Примечание редактора английского текста: Эта статья представляет собой рецензию на книгу: Meyer Shapiro. Modern Art: 19th and 20th Centuries: Selected Papers. New York: George Braziller, Inc., 1978.
Глава 3
Курбе, Давид и посмертное существование Великой французской революции в образах искусства
Лекция, Центр гуманитарных исследований Уитни, Йельский университет, Нью-Хейвен, Коннектикут, 6 октября 1989, публикуется впервые
Нигде больше Великая французская революция не находит более яркого воображаемого посмертного существования, как в визуальной продукции, личности и самовосприятии наиболее политически ангажированного художника XIX века Гюстава Курбе. На кого еще он мог равняться, как не на своего самого выдающегося предшественника по части художественной ангажированности – Жака-Луи Давида, художника Французской революции. Как и Давид, который был членом Якобинского клуба, депутатом, членом Комитета общественной безопасности и Комитета по образованию, а также возглавлял весь государственный аппарат культуры при Якобинской республике, Курбе принимал непосредственное участие в политической жизни времен более позднего и более короткого революционного подъема в Париже – Коммуны 1871 года. Он, как и Давид, был не только главой комиссии по искусству при Коммуне, занимая пост председателя Федерации художников, но и избранным от шестого округа членом самой Коммуны. Если коротко, для Курбе Коммуна была воплощением его мечты о правительстве без подавляющих, деспотических государственных институтов: прудоновской утопией социальной справедливости, которая стала реальностью [58].

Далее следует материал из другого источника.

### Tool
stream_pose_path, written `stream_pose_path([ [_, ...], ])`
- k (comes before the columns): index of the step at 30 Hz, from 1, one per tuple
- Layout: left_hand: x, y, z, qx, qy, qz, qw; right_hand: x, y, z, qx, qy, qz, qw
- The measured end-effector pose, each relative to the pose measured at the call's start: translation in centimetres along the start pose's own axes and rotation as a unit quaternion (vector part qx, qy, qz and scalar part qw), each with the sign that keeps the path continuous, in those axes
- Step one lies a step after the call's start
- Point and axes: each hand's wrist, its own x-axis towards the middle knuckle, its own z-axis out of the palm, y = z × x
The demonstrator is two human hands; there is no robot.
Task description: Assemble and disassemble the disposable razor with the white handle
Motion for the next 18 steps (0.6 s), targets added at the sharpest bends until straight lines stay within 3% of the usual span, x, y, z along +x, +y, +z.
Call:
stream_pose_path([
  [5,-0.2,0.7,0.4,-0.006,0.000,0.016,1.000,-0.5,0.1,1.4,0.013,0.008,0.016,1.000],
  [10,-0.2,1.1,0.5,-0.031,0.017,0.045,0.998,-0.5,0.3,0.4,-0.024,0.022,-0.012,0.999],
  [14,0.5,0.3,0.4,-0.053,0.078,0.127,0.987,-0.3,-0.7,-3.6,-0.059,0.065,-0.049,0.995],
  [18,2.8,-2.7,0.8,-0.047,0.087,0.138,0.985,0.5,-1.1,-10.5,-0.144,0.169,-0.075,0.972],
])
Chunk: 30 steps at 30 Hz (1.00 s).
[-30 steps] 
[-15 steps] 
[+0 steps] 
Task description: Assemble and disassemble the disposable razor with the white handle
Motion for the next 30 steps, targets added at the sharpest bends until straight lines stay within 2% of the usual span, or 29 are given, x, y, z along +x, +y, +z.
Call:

«Я на седьмом небе от счастья, – написал он в письме родителям 30 апреля 1871 года. – Париж – настоящий рай! Никакой полиции, никаких безобразий, никаких поборов, никаких споров! В Париже всё идет как по маслу. Если бы только это могло длиться вечно. Одним словом, настоящий восторг» [59]. Восторженный язык этого отрывка и утопические представления об обществе, свободном от закона, ассоциируются скорее с 1968-м, чем с 1789 годом. Но, может, в том-то и дело, что в отличие от 1848 года дискурс Коммуны скорее напоминает недавние события, чем эхо прошлого. Карл Маркс определенно считал Коммуну более созвучной эпохе: сравните его язвительный и саркастичный текст о 1848 годе, «Восемнадцатое брюмера Луи Бонапарта», с сочувственным текстом, посвященным Коммуне 1871 года, – «Гражданской войной во Франции» [60].